47 Climbers can suffer acute altitude sickness as well as frost bite and hypothermia.
48 The highest 848 metres of the mountain are known as "the death zone".
49 Sherpa is the name of a nomadic people in eastern Nepal, who also use it as their last name. Usually, their first name is the day of the week on which they were born.
50 In October 1950, expeditions from the north were prohibited after Tibet was invaded by China. The same year, Nepal opened up access to Everest's south side.
51 Davo Karnicar from Slovenia was the first person to ski down Everest, in July 2000.
52 Sherpas suffer altitude sickness like everyone else.
53 In 1953, Sir Edmund Hillary and Tenzing Norgay reported seeing large footprints while ascending. Hillary later discounted Yeti reports as unreliable.
54 Last week, the Japanese geriatric Yuichiro Miura, aged 80, became the oldest person to climb Everest. He previously climbed it aged 70 and 75 despite undergoing heart surgery.

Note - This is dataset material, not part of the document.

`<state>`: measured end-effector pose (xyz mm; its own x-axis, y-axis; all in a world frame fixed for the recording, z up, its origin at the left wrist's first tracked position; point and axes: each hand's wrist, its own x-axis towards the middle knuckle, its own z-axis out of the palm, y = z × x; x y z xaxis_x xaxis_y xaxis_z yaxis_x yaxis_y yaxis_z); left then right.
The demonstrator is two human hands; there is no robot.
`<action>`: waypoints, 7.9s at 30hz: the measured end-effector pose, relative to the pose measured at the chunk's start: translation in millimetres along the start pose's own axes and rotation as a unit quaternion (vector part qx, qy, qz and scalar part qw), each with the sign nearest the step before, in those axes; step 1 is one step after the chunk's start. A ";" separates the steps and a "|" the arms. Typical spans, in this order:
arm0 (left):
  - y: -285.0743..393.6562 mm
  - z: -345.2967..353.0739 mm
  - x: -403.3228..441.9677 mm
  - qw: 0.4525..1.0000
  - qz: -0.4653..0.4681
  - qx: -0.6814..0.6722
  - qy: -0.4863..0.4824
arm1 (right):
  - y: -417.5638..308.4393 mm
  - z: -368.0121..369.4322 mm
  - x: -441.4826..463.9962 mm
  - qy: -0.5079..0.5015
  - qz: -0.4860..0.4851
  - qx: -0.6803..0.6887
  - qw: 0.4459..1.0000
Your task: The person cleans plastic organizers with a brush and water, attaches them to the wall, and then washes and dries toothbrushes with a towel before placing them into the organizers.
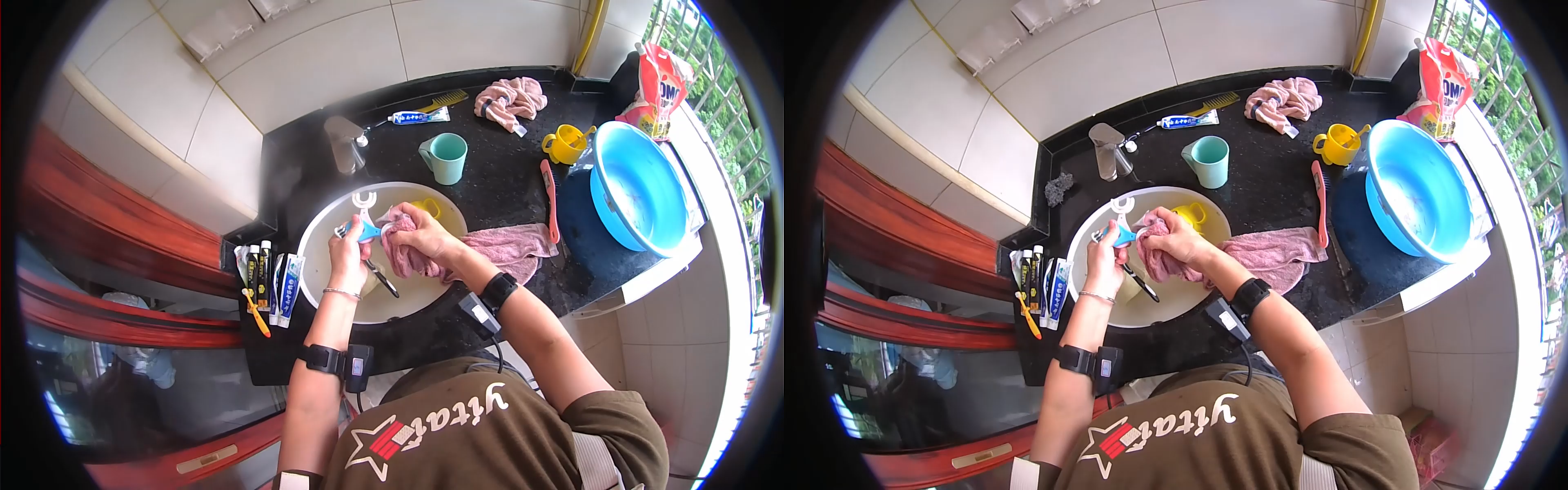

55 The oldest woman is also Japanese: Tamae Watanabe, 73, who reached the top in 2012.
56 No one knew that Everest was the tallest mountain in the world until 1856, when the Great Trigonometric Survey of India established its height.
57 The only climber to scale all four sides of Everest is Kushang Sherpa, an instructor with the Himalayan Mountaineering Institute.
58 In October 1978, Wanda Rutkiewicz became the first Polish person to summit – the same day as fellow Pole John Paul II was named as Pope.
59 It is estimated that expeditions to climb the mountain take two months from start to end.
60 Geologically speaking, Mt Everest is about 60 million years old.